__TASK PROMPT__. Some lines in the entries contain the word "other". Copy all of them.

__DATA LISTING__.

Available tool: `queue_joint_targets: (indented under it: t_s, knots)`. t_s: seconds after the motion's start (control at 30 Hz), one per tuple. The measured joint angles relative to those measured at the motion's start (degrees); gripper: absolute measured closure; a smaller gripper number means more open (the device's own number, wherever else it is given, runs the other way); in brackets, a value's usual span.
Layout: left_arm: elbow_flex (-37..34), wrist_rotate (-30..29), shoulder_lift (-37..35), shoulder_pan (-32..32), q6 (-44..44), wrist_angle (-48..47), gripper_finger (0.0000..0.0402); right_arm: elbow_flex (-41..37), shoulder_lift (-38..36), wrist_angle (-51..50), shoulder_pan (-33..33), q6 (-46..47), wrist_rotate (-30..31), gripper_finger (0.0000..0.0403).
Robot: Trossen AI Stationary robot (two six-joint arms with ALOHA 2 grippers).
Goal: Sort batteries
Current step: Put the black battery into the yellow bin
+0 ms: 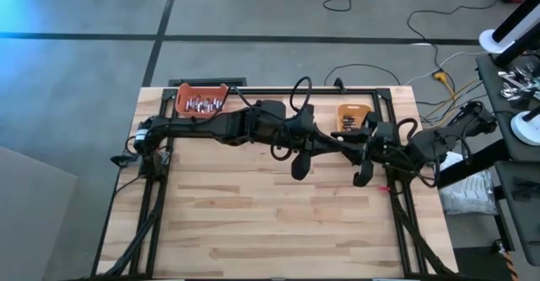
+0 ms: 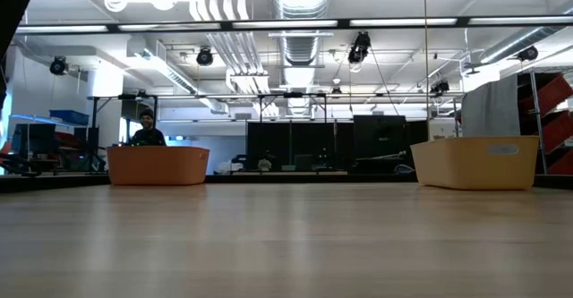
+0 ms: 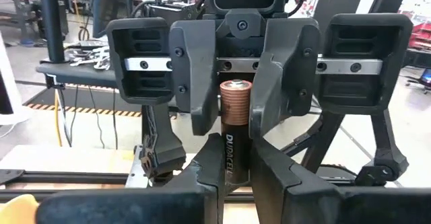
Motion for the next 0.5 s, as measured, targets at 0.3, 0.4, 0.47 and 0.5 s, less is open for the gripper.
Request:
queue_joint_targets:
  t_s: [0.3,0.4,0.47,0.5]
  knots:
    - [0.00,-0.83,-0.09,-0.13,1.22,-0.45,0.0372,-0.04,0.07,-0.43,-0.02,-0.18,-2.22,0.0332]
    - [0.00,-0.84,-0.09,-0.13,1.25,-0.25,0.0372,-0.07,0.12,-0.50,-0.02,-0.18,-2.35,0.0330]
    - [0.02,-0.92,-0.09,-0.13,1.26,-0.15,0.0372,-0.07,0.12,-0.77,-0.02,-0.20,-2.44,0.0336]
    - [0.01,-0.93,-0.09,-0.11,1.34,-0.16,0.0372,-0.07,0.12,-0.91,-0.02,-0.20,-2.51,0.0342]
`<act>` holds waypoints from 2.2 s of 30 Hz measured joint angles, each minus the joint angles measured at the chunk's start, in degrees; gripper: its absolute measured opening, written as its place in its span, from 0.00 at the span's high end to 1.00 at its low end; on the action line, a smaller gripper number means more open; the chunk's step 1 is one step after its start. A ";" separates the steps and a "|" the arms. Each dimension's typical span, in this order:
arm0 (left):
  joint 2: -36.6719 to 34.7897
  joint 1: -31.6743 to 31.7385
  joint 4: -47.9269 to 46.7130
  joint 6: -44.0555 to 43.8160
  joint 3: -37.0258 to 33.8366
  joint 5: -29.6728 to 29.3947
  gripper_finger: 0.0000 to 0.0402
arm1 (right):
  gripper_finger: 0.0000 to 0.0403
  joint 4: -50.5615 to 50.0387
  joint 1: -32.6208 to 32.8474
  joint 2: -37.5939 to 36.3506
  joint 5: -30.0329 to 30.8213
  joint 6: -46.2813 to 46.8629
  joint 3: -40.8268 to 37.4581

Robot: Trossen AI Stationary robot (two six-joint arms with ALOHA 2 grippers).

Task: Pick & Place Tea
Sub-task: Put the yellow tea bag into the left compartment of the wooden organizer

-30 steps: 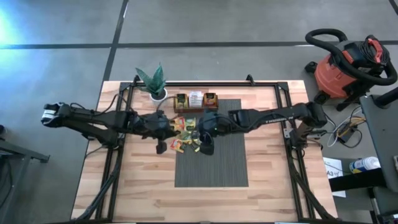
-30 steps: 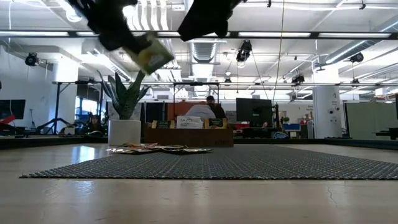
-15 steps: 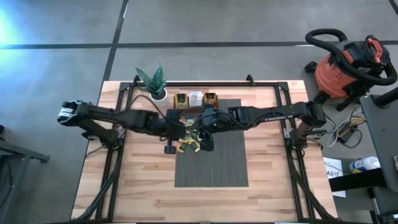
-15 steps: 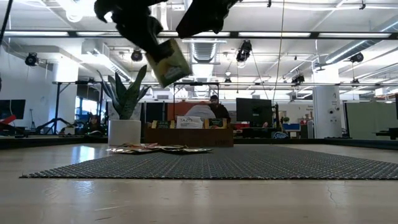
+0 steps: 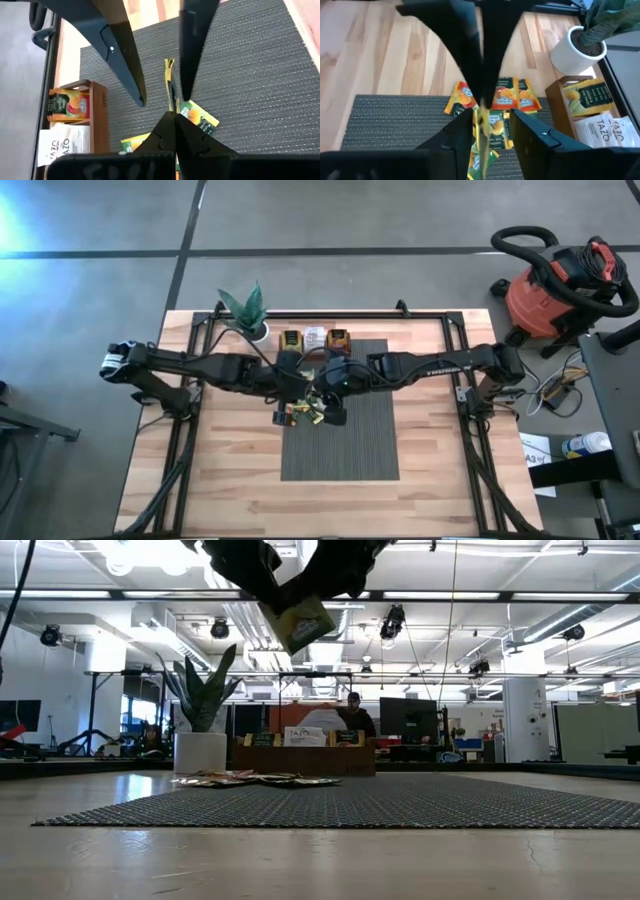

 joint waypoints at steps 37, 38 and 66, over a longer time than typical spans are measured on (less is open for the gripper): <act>-17.71 -0.45 -2.44 -37.02 -14.77 -16.36 0.72 | 0.98 20.73 -7.59 0.13 -1.60 13.28 -7.84; -19.59 -1.06 -1.83 -39.93 -16.19 -16.85 0.70 | 0.98 22.79 -8.76 0.13 -2.17 14.01 -8.60; -54.88 0.15 33.33 -43.85 -46.10 -31.24 0.69 | 0.98 32.56 -29.93 23.24 -27.53 12.58 2.20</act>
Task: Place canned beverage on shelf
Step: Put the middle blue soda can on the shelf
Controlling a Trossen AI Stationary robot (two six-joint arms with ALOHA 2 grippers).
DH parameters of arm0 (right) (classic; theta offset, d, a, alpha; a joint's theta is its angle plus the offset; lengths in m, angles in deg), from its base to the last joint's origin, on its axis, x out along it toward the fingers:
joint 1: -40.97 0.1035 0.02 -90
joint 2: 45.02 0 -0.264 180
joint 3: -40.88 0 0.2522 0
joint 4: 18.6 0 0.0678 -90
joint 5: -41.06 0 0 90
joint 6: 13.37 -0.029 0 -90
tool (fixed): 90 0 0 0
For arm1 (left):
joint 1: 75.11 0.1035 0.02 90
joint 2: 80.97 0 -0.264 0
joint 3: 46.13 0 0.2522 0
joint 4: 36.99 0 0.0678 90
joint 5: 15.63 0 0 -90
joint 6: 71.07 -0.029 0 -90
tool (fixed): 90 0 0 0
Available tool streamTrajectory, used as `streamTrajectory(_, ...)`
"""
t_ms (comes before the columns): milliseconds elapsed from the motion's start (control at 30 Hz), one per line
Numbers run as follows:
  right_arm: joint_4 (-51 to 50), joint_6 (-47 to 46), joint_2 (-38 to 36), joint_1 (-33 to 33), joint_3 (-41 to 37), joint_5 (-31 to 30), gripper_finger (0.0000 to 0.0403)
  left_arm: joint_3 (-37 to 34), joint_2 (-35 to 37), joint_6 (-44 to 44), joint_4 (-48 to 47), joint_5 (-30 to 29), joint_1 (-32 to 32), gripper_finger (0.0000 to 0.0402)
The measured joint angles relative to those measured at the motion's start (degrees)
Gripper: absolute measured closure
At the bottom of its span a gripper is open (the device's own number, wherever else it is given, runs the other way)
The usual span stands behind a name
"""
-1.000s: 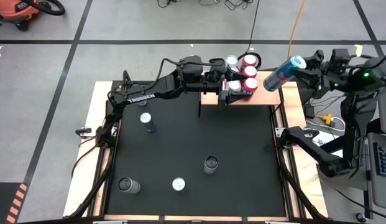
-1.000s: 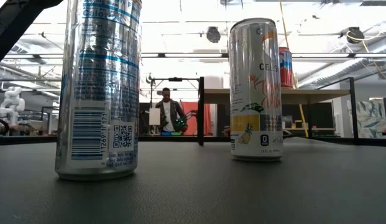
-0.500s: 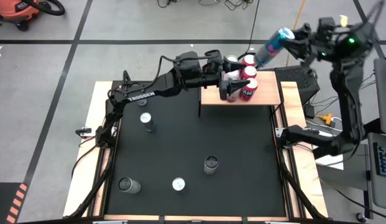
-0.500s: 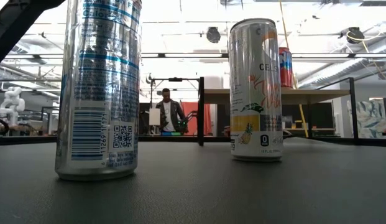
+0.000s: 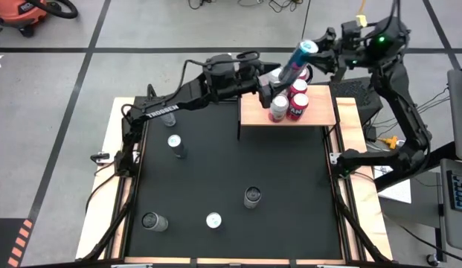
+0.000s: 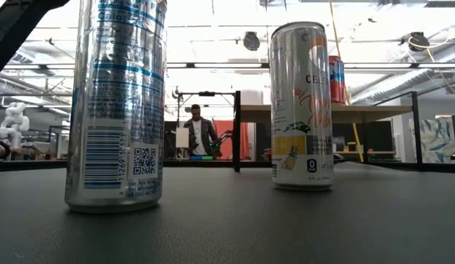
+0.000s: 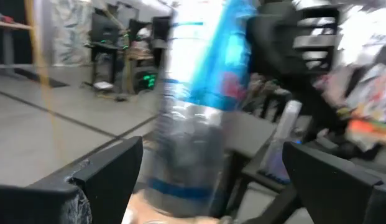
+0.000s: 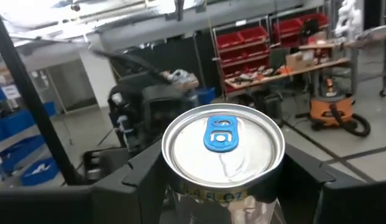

__RESPONSE AREA__.
Available tool: `queue_joint_targets: (indented under it: t_s, knots)`. t_s: seconds after the motion's start (control at 30 Hz), one per tuple. The measured joint angles relative to those measured at the motion's start (degrees); gripper: absolute measured closure; a smaller gripper number means more open (the device's own number, wherever else it is given, runs the other way); in brackets, a value's usual span.
At the bottom of its span a gripper is open (the device's own number, wherever else it is given, runs the other way)

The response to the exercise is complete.